Keeping in mind the power of the aforementioned rifle calibers, and that the more powerful cartridges weigh more, and thus the shooter would be able to carry less ammunition when comparing a like weight (e.g. 25lbs) of ammunition. An average adult human male can only comfortably carry about a 65 lb load on their shoulders. An average adult human female can only comfortably carry about a 40 lb load on their shoulders. Keep that in mind when selecting a primary defense rifle.

Penetration is another important thing to consider. So is effective range and accuracy. Determine which pros outweigh the cons and pick your rifle(s) accordingly. By comparing the Big Three military calibers most commonly found in semi-automatic “battle” rifles in the U.S., I hope you have expanded your understanding a little bit on the amount of power they each bring to bear. If possible, I recommend getting at least one rifle in 7.62x51mm NATO (.308 Win) and another in either 7.62x39mm Soviet or 5.56x45mm NATO (or both if you can afford it). Heck, two of each is good too.

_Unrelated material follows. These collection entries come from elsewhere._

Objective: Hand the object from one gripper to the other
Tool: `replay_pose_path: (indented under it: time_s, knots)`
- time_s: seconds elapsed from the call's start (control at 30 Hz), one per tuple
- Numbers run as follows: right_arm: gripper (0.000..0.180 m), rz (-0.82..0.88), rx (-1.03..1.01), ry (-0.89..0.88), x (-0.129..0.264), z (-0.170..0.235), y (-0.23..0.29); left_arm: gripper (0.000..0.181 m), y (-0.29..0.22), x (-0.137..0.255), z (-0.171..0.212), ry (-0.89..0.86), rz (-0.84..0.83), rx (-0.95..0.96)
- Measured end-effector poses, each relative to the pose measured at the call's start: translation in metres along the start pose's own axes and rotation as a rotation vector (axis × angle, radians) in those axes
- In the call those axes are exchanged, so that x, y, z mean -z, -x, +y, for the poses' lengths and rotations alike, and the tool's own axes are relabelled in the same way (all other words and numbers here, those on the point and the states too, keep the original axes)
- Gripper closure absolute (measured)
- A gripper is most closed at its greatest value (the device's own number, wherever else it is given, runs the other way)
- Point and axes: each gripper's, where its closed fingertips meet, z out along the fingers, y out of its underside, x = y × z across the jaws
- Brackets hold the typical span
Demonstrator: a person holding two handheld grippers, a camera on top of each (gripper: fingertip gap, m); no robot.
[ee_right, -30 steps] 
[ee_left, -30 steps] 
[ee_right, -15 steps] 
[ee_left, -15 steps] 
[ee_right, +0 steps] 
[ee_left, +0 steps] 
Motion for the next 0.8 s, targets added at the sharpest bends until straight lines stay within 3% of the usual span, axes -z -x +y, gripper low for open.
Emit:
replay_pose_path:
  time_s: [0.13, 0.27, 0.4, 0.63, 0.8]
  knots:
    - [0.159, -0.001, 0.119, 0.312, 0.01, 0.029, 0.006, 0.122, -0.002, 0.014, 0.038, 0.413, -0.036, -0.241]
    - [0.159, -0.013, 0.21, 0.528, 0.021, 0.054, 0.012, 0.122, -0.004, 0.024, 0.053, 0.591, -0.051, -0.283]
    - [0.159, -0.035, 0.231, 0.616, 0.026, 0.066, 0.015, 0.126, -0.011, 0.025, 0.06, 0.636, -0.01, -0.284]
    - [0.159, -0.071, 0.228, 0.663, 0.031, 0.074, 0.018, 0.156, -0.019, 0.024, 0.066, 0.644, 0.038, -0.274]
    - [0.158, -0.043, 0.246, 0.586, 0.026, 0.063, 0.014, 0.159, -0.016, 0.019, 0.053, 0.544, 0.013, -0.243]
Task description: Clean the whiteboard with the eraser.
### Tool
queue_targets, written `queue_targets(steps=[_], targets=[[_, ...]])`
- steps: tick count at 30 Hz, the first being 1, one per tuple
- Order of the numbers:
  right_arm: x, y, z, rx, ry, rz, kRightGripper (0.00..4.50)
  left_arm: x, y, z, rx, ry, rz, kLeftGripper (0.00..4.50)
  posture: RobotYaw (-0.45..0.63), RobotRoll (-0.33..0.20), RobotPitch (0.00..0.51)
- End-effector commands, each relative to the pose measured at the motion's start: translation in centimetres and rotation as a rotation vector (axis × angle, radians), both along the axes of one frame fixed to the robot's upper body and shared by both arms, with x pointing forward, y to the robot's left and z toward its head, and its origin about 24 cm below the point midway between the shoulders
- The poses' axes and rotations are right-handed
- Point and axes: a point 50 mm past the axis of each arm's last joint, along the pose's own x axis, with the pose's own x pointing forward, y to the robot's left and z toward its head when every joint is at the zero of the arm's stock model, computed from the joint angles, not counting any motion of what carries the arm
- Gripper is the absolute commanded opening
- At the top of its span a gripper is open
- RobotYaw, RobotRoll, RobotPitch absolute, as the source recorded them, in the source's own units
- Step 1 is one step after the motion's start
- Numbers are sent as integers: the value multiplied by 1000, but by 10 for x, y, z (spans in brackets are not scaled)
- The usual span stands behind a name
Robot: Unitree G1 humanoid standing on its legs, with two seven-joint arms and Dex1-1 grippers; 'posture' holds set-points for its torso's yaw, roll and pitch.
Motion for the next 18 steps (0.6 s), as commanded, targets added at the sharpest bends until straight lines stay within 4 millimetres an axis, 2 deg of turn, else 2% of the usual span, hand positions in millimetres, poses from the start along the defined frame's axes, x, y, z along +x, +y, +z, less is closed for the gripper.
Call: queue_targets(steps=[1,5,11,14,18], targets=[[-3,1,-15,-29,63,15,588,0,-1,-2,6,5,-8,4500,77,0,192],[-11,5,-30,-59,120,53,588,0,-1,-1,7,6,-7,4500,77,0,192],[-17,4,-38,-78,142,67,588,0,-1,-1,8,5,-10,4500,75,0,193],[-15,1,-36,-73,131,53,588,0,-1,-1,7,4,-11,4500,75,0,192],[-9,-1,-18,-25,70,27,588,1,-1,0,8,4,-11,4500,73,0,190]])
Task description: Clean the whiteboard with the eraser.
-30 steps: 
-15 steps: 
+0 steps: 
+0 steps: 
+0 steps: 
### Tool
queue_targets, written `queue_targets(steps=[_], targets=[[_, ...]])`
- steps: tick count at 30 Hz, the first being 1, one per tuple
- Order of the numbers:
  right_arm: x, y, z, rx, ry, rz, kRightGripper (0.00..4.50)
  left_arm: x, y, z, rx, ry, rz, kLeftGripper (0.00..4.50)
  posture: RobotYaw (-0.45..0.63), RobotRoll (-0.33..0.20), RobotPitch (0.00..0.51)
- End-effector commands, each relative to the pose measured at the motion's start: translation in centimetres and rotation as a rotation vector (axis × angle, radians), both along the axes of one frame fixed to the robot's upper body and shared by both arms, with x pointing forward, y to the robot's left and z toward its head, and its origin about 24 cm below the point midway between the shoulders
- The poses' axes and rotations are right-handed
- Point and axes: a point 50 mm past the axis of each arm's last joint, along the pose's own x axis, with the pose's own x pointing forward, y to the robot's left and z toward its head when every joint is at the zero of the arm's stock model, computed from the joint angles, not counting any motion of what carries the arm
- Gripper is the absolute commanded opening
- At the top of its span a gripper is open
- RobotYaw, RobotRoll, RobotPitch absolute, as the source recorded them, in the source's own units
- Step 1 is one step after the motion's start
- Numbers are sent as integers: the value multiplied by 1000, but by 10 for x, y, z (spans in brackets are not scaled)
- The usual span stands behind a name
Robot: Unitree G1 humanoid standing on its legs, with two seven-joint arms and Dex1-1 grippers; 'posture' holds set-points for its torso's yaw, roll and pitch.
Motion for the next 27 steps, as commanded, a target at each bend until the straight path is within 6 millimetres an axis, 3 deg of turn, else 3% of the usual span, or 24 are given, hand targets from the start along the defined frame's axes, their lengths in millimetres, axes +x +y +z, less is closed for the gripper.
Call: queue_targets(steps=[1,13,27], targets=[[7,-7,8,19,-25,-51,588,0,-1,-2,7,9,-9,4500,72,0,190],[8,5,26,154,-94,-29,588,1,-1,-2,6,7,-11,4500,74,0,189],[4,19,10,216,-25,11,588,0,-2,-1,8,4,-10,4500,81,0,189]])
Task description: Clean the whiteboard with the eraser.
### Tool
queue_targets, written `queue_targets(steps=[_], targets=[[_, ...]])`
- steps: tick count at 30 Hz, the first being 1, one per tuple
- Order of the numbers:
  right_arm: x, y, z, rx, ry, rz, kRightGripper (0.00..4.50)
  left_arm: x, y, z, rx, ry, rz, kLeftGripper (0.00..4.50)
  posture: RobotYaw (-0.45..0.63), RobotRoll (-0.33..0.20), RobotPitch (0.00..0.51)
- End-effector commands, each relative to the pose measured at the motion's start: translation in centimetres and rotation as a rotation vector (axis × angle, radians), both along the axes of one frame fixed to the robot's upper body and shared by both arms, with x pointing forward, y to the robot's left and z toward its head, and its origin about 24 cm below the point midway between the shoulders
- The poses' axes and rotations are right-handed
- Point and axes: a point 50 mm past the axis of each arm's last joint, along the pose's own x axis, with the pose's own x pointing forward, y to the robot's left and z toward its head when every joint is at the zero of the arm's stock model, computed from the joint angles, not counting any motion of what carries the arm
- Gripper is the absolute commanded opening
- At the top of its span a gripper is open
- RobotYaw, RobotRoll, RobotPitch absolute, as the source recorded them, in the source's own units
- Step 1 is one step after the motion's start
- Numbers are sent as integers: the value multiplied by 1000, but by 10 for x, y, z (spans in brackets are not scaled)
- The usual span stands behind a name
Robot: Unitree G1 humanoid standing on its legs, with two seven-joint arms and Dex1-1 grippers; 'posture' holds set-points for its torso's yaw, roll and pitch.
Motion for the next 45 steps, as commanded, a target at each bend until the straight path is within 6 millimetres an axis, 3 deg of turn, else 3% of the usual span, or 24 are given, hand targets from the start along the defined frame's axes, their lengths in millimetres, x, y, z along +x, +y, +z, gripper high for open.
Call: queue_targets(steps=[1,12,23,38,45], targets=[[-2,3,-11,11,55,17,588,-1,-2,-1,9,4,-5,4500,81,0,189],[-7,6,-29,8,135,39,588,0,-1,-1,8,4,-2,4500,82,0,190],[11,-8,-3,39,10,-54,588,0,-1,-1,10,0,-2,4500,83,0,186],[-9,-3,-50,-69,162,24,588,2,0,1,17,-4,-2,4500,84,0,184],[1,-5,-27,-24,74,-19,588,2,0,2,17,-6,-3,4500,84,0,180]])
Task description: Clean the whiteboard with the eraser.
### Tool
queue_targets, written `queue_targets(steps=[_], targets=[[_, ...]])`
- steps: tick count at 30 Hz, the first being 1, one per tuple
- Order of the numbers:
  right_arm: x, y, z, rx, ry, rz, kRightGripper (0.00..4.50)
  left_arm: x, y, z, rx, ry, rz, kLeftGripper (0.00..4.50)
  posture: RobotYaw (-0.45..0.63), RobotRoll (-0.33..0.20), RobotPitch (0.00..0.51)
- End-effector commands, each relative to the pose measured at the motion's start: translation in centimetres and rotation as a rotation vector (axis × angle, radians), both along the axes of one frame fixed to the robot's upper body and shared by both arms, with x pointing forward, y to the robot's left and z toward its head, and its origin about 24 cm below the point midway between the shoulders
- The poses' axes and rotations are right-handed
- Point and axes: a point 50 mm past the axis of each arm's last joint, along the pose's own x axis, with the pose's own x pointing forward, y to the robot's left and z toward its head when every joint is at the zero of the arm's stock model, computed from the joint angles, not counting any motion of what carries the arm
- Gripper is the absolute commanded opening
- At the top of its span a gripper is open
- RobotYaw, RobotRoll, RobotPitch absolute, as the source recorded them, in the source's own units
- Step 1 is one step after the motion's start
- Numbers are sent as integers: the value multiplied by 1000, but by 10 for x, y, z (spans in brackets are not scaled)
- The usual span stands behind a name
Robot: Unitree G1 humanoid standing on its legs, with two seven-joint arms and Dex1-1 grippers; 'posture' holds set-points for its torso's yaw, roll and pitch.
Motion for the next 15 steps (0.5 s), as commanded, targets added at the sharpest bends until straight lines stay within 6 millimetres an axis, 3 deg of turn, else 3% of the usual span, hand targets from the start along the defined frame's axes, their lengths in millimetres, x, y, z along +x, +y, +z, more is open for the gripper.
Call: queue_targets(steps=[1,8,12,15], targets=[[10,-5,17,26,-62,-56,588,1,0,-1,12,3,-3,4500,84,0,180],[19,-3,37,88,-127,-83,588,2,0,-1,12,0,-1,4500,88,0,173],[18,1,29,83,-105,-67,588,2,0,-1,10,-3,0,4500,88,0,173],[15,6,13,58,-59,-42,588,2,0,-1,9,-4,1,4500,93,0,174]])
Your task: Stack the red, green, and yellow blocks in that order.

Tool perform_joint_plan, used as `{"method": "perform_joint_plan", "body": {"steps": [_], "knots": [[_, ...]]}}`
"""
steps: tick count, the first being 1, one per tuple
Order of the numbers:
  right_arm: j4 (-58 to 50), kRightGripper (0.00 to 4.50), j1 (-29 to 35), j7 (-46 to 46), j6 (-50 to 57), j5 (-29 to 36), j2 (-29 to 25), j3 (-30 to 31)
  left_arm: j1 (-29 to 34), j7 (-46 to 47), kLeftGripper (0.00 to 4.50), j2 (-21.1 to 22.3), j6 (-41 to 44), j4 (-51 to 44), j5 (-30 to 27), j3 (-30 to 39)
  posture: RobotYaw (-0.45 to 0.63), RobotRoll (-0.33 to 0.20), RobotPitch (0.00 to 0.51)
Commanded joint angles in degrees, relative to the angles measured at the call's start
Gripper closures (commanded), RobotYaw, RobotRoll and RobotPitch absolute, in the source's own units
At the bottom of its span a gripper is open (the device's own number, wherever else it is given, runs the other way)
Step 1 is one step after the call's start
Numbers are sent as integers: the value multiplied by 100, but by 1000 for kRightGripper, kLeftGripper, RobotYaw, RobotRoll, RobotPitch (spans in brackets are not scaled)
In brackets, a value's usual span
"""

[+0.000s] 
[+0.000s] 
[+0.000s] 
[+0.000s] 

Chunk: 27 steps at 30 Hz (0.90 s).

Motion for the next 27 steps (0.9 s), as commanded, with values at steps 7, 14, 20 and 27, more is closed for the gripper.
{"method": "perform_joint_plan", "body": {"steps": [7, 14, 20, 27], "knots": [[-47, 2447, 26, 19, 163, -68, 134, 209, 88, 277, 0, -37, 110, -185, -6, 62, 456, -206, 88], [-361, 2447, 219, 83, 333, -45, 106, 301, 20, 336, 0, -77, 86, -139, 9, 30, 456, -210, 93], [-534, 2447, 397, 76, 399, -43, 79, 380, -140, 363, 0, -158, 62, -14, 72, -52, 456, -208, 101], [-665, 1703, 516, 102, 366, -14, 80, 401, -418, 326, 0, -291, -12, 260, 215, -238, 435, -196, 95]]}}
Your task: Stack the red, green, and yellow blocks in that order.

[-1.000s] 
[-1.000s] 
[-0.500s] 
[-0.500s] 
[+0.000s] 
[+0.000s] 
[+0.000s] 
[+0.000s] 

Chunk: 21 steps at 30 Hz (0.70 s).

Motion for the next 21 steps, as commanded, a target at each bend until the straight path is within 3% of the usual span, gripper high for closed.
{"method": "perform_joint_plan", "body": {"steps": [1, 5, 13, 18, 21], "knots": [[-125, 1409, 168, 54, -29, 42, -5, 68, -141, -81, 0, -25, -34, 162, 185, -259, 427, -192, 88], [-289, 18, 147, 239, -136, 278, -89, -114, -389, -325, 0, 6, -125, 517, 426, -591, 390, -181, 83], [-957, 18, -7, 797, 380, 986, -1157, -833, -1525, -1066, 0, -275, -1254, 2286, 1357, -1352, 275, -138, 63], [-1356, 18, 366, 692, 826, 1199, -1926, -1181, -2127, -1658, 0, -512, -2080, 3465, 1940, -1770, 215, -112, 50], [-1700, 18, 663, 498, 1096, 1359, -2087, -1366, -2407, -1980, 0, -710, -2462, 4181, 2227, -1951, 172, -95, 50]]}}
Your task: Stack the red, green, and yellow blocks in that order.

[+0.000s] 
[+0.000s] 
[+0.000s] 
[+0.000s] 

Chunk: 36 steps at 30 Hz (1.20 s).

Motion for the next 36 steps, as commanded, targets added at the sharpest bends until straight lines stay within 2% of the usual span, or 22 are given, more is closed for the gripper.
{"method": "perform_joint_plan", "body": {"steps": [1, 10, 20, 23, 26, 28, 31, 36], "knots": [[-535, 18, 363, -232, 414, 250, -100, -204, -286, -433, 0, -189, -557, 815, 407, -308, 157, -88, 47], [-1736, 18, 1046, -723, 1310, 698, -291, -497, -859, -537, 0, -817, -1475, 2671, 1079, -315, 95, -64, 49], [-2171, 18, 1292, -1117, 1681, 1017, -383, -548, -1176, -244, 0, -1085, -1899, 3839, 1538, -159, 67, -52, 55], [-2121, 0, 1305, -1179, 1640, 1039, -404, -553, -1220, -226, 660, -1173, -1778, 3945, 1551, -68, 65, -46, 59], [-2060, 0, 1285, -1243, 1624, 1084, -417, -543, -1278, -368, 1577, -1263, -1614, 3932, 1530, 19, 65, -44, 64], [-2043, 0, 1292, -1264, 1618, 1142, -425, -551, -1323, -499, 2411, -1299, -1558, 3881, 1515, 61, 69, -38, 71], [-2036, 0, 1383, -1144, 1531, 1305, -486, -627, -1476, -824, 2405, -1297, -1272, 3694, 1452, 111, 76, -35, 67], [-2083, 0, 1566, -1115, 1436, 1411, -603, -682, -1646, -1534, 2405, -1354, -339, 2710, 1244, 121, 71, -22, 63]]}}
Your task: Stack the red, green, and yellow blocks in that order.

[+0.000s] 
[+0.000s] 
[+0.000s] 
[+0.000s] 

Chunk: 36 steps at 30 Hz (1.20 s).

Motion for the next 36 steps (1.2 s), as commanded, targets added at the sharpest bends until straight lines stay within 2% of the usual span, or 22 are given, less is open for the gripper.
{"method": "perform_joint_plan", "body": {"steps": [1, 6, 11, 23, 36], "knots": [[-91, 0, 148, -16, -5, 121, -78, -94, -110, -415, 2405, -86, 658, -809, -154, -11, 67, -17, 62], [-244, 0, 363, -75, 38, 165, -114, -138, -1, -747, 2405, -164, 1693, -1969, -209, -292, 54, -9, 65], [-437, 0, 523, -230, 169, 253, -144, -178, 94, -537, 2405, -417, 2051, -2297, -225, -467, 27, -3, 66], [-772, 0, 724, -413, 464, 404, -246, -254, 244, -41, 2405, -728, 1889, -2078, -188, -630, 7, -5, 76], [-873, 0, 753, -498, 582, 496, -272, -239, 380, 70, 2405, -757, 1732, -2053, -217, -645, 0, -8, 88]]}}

When it comes to the .30 Carbine cartridge and the M1 Carbine which fires it, many will pooh-pooh its lack of “stopping” power. Many of these same individuals will champion the .45 ACP as a great handgun cartridge. I know one is a pistol and one is a carbine, but the M1 Carbine more or less bridges the gap between a handgun and a battle rifle. At 200 yards, the M1 Carbine hits with the same power as the .45ACP does at nearly point-blank range. While the .30 Carbine cartridge in military configuration is FMJ (to abide to the Hague Convention of War [that restricts military use of expanding bullets], which at closer ranges can over penetrate a target and thus not release all of its kinetic energy, there are many commercially available sources which are loaded with JSP (Jacketed Soft Point) projectiles. These deforming bullets are essentially the same as most hunting bullets, though would be better as a personal defense weapon than a hunting one. Within the effective range, they will deform and ensure that most or all of the energy of the bullet is released in the target.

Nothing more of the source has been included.